Exercise ::
The lines from the start of the data up to and including the one with "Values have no" should be returned exactly, and nothing else.

- - - - -

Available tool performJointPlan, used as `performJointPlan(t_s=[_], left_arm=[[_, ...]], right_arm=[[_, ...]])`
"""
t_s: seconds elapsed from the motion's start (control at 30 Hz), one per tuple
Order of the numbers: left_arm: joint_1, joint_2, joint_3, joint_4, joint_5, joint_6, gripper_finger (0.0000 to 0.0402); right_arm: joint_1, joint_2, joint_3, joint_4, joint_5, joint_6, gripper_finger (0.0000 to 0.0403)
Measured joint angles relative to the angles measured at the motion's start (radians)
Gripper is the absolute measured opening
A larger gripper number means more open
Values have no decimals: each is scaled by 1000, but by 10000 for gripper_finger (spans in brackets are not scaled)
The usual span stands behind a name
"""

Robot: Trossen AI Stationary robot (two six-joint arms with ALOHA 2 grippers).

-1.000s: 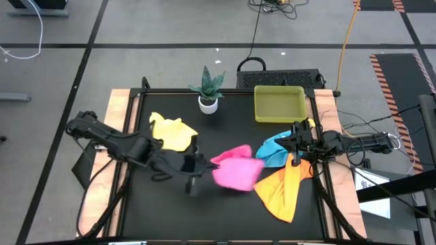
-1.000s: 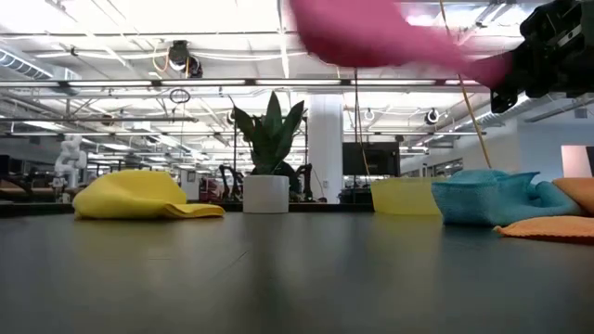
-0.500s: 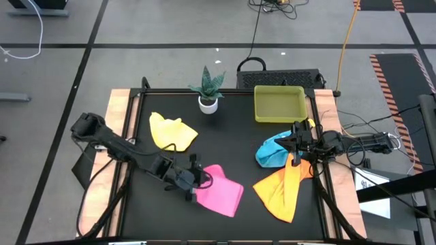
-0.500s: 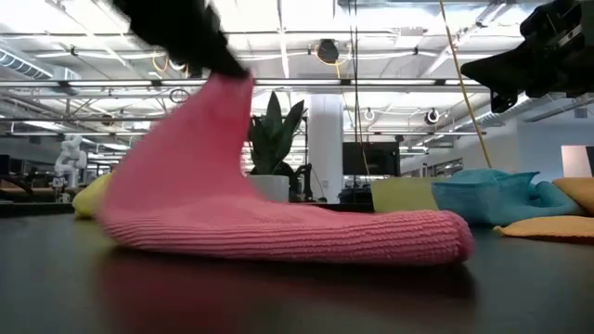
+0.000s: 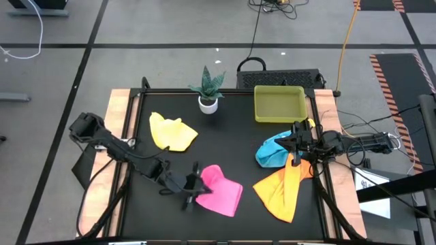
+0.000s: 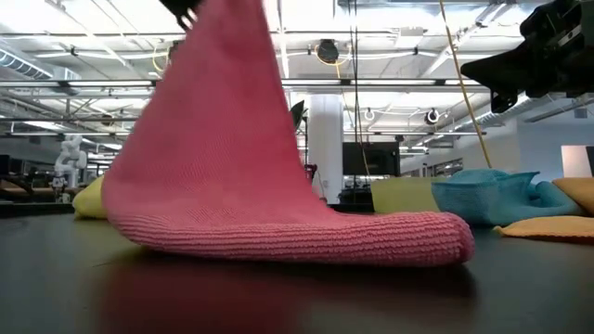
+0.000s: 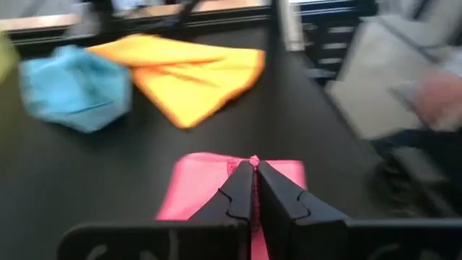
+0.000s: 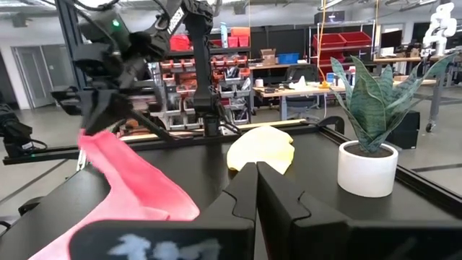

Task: Fold microfiber towels
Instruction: Fold the pink microfiber cloth

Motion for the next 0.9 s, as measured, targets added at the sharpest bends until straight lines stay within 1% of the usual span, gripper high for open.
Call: performJointPlan(t_s=[0.07,0.17,0.33,0.4,0.53,0.63,0.77,0.83,0.9], left_arm=[[-24,0,0,-28,28,0,11],[-62,0,0,-118,30,-1,5],[-121,0,0,-258,49,-108,18],[-142,0,0,-276,49,-169,19],[-184,17,0,-266,52,-230,24],[-211,50,0,-269,113,-326,50],[-243,126,0,-305,227,-479,106],[-245,151,-1,-327,303,-536,132],[-236,150,-1,-346,337,-615,150]], right_arm=[[0,0,0,0,0,0,0],[0,0,0,0,0,0,0],[0,0,0,0,0,0,0],[0,0,0,0,0,0,0],[0,0,0,0,0,0,0],[0,0,0,0,0,0,0],[0,0,0,0,0,0,0],[0,0,0,0,0,0,0],[0,0,0,0,0,0,0]])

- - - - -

Exercise output ::
Available tool performJointPlan, used as `performJointPlan(t_s=[_], left_arm=[[_, ...]], right_arm=[[_, ...]])`
"""
t_s: seconds elapsed from the motion's start (control at 30 Hz), one per tuple
Order of the numbers: left_arm: joint_1, joint_2, joint_3, joint_4, joint_5, joint_6, gripper_finger (0.0000 to 0.0402); right_arm: joint_1, joint_2, joint_3, joint_4, joint_5, joint_6, gripper_finger (0.0000 to 0.0403)
Measured joint angles relative to the angles measured at the motion's start (radians)
Gripper is the absolute measured opening
A larger gripper number means more open
Values have no decimals: each is scaled by 1000, but by 10000 for gripper_finger (spans in brackets are not scaled)

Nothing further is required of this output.